Could the data below please be reproduced word for word, without the pictures?

Extracted entries Start Marker

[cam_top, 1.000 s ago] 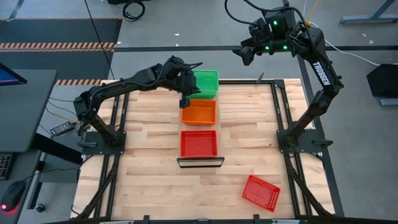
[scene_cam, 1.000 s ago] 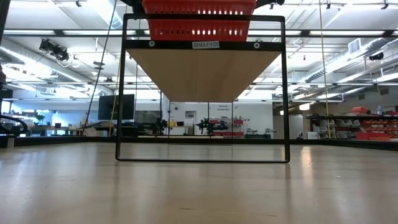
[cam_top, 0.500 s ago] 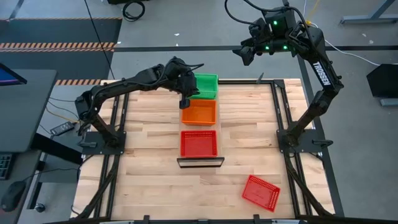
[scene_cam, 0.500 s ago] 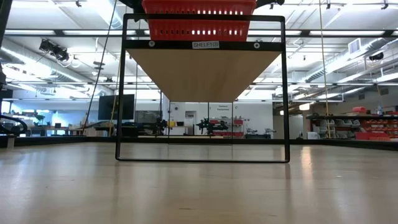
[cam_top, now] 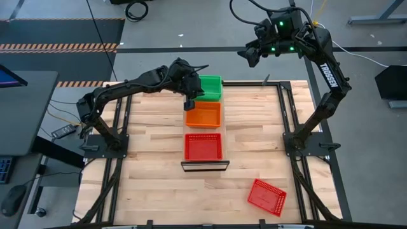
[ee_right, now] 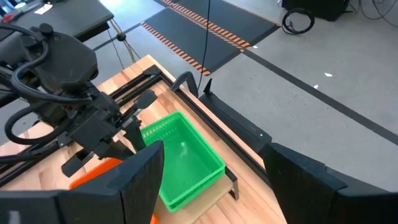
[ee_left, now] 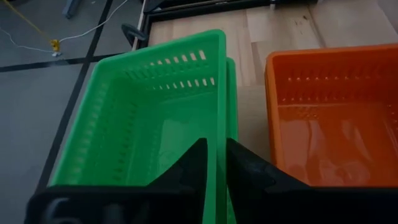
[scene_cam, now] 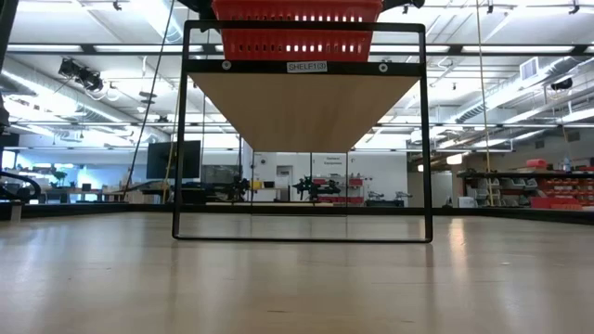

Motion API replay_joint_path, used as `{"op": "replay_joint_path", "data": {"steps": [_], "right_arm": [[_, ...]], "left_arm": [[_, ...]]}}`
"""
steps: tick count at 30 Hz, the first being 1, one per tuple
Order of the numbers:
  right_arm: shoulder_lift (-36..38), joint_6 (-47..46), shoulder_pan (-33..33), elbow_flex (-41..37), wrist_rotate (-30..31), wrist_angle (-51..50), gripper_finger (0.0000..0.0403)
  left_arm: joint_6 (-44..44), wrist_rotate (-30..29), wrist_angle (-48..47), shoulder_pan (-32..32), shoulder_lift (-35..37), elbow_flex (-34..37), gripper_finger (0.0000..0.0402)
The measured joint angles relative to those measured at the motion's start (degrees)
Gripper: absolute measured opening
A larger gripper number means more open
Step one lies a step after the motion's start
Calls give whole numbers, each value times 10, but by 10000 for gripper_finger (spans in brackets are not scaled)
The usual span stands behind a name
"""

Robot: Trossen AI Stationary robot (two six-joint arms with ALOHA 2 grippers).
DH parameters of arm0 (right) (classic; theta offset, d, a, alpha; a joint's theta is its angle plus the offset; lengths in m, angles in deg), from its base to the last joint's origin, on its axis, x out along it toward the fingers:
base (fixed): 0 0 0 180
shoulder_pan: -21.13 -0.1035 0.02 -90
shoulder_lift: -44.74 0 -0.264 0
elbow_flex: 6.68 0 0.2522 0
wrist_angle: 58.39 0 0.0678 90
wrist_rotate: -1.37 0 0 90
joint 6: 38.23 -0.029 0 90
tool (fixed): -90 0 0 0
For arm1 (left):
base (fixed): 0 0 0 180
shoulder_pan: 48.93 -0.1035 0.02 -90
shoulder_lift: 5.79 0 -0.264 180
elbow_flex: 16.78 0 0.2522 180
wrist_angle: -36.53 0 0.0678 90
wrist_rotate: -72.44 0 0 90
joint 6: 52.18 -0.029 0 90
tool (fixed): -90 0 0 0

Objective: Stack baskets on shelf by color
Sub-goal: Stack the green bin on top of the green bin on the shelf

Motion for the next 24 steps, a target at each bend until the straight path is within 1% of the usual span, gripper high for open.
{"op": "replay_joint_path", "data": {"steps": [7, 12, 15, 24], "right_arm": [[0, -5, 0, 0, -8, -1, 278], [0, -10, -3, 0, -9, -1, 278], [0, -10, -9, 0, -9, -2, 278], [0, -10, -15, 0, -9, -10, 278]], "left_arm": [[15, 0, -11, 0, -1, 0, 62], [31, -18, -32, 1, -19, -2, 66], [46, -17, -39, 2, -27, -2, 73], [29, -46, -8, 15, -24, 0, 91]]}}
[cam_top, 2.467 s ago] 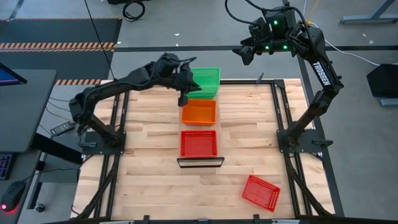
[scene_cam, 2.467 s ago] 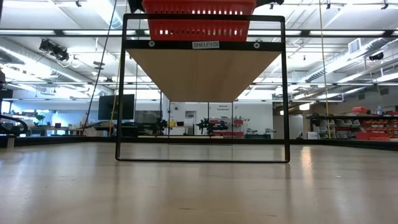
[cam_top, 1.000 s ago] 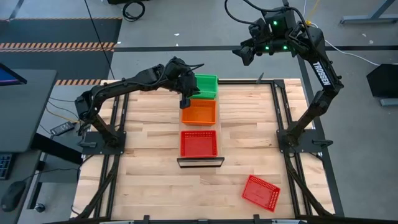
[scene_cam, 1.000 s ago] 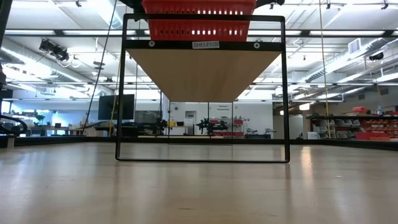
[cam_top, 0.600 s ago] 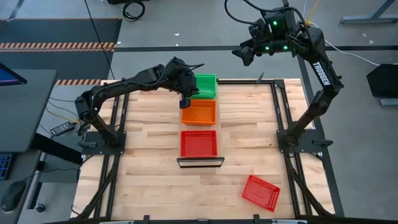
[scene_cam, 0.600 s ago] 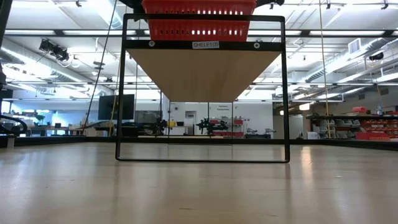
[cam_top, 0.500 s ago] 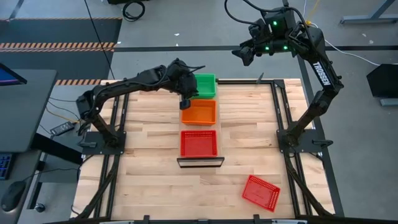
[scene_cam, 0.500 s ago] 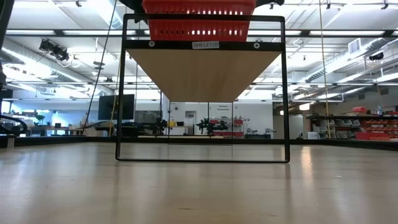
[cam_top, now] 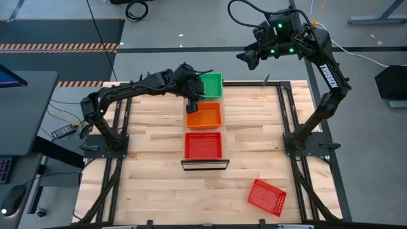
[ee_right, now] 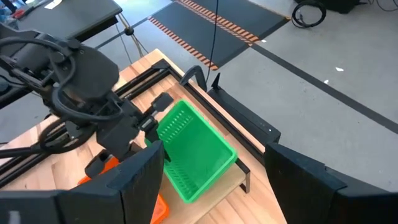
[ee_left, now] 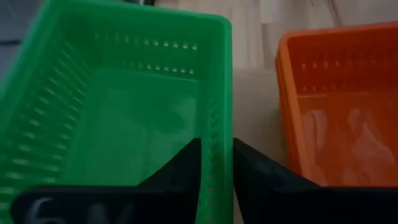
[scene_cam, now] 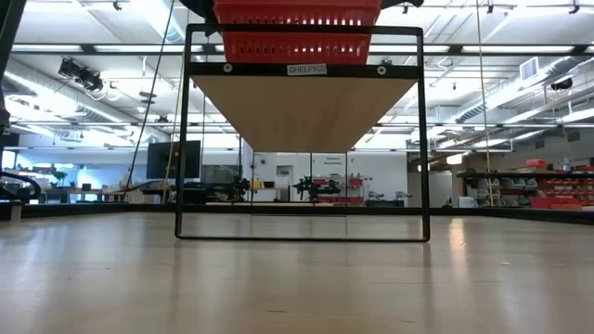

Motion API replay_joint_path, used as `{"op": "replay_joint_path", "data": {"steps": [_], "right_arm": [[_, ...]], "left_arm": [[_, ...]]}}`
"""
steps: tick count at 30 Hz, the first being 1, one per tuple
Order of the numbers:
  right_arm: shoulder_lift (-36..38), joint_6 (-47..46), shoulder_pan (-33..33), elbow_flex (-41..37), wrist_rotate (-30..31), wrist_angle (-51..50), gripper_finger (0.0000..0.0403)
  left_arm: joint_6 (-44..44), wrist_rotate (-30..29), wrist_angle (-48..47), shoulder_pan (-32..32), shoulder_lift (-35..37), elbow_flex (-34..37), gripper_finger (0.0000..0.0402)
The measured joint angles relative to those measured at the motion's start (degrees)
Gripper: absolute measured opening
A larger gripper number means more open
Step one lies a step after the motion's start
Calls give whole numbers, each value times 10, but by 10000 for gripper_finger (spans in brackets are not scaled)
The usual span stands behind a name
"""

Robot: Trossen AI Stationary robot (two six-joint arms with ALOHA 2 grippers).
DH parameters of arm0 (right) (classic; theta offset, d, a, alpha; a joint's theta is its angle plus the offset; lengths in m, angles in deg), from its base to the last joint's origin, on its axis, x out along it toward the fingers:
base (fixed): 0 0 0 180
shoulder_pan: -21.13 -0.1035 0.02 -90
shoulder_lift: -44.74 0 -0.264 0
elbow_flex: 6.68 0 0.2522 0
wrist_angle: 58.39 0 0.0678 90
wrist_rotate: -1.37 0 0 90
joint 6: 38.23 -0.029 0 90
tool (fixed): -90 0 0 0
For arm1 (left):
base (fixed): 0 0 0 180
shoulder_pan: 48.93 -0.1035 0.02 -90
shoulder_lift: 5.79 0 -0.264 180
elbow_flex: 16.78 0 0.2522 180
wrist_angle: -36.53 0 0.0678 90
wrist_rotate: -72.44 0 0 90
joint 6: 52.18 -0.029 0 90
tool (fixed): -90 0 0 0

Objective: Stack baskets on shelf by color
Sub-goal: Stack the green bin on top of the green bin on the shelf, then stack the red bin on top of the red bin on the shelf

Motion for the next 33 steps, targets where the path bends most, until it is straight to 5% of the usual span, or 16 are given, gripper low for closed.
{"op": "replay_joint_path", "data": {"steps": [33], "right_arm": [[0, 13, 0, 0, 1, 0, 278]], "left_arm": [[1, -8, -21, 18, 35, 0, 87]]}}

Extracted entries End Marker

**Answer to this task:**
[cam_top, 1.000 s ago] 
[scene_cam, 1.000 s ago] 
[cam_top, 0.500 s ago] 
[scene_cam, 0.500 s ago] 
[cam_top, now] 
[ee_right, now] 
[ee_left, now] 
[scene_cam, now] 

Motion API replay_joint_path, used as `{"op": "replay_joint_path", "data": {"steps": [_], "right_arm": [[_, ...]], "left_arm": [[_, ...]]}}`
"""
steps: tick count at 30 Hz, the first being 1, one per tuple
Order of the numbers:
  right_arm: shoulder_lift (-36..38), joint_6 (-47..46), shoulder_pan (-33..33), elbow_flex (-41..37), wrist_rotate (-30..31), wrist_angle (-51..50), gripper_finger (0.0000..0.0403)
  left_arm: joint_6 (-44..44), wrist_rotate (-30..29), wrist_angle (-48..47), shoulder_pan (-32..32), shoulder_lift (-35..37), elbow_flex (-34..37), gripper_finger (0.0000..0.0402)
The measured joint angles relative to those measured at the motion's start (degrees)
Gripper: absolute measured opening
A larger gripper number means more open
Step one lies a step after the motion's start
Calls give whole numbers, each value times 10, but by 10000 for gripper_finger (spans in brackets are not scaled)
The usual span stands behind a name
"""

Robot: Trossen AI Stationary robot (two six-joint arms with ALOHA 2 grippers).
DH parameters of arm0 (right) (classic; theta offset, d, a, alpha; a joint's theta is its angle plus the offset; lengths in m, angles in deg), from its base to the last joint's origin, on its axis, x out along it toward the fingers:
base (fixed): 0 0 0 180
shoulder_pan: -21.13 -0.1035 0.02 -90
shoulder_lift: -44.74 0 -0.264 0
elbow_flex: 6.68 0 0.2522 0
wrist_angle: 58.39 0 0.0678 90
wrist_rotate: -1.37 0 0 90
joint 6: 38.23 -0.029 0 90
tool (fixed): -90 0 0 0
For arm1 (left):
base (fixed): 0 0 0 180
shoulder_pan: 48.93 -0.1035 0.02 -90
shoulder_lift: 5.79 0 -0.264 180
elbow_flex: 16.78 0 0.2522 180
wrist_angle: -36.53 0 0.0678 90
wrist_rotate: -72.44 0 0 90
joint 6: 52.18 -0.029 0 90
tool (fixed): -90 0 0 0

Objective: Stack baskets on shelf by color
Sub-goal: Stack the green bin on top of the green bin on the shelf

Motion for the next 24 steps, a target at each bend until the straight path is within 1% of the usual span, gripper high for open.
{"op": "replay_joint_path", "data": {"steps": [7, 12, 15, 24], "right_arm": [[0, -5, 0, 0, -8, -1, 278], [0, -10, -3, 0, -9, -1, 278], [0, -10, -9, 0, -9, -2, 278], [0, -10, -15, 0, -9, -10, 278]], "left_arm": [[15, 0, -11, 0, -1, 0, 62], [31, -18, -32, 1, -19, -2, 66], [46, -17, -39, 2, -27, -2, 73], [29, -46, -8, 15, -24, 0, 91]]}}
[cam_top, 2.467 s ago] 
[scene_cam, 2.467 s ago] 
[cam_top, 1.000 s ago] 
[scene_cam, 1.000 s ago] 
[cam_top, 0.600 s ago] 
[scene_cam, 0.600 s ago] 
[cam_top, 0.500 s ago] 
[scene_cam, 0.500 s ago] 
[cam_top, now] 
[ee_right, now] 
[ee_left, now] 
[scene_cam, now] 

Motion API replay_joint_path, used as `{"op": "replay_joint_path", "data": {"steps": [_], "right_arm": [[_, ...]], "left_arm": [[_, ...]]}}`
"""
steps: tick count at 30 Hz, the first being 1, one per tuple
Order of the numbers:
  right_arm: shoulder_lift (-36..38), joint_6 (-47..46), shoulder_pan (-33..33), elbow_flex (-41..37), wrist_rotate (-30..31), wrist_angle (-51..50), gripper_finger (0.0000..0.0403)
  left_arm: joint_6 (-44..44), wrist_rotate (-30..29), wrist_angle (-48..47), shoulder_pan (-32..32), shoulder_lift (-35..37), elbow_flex (-34..37), gripper_finger (0.0000..0.0402)
The measured joint angles relative to those measured at the motion's start (degrees)
Gripper: absolute measured opening
A larger gripper number means more open
Step one lies a step after the motion's start
Calls give whole numbers, each value times 10, but by 10000 for gripper_finger (spans in brackets are not scaled)
The usual span stands behind a name
"""

Robot: Trossen AI Stationary robot (two six-joint arms with ALOHA 2 grippers).
DH parameters of arm0 (right) (classic; theta offset, d, a, alpha; a joint's theta is its angle plus the offset; lengths in m, angles in deg), from its base to the last joint's origin, on its axis, x out along it toward the fingers:
base (fixed): 0 0 0 180
shoulder_pan: -21.13 -0.1035 0.02 -90
shoulder_lift: -44.74 0 -0.264 0
elbow_flex: 6.68 0 0.2522 0
wrist_angle: 58.39 0 0.0678 90
wrist_rotate: -1.37 0 0 90
joint 6: 38.23 -0.029 0 90
tool (fixed): -90 0 0 0
For arm1 (left):
base (fixed): 0 0 0 180
shoulder_pan: 48.93 -0.1035 0.02 -90
shoulder_lift: 5.79 0 -0.264 180
elbow_flex: 16.78 0 0.2522 180
wrist_angle: -36.53 0 0.0678 90
wrist_rotate: -72.44 0 0 90
joint 6: 52.18 -0.029 0 90
tool (fixed): -90 0 0 0

Objective: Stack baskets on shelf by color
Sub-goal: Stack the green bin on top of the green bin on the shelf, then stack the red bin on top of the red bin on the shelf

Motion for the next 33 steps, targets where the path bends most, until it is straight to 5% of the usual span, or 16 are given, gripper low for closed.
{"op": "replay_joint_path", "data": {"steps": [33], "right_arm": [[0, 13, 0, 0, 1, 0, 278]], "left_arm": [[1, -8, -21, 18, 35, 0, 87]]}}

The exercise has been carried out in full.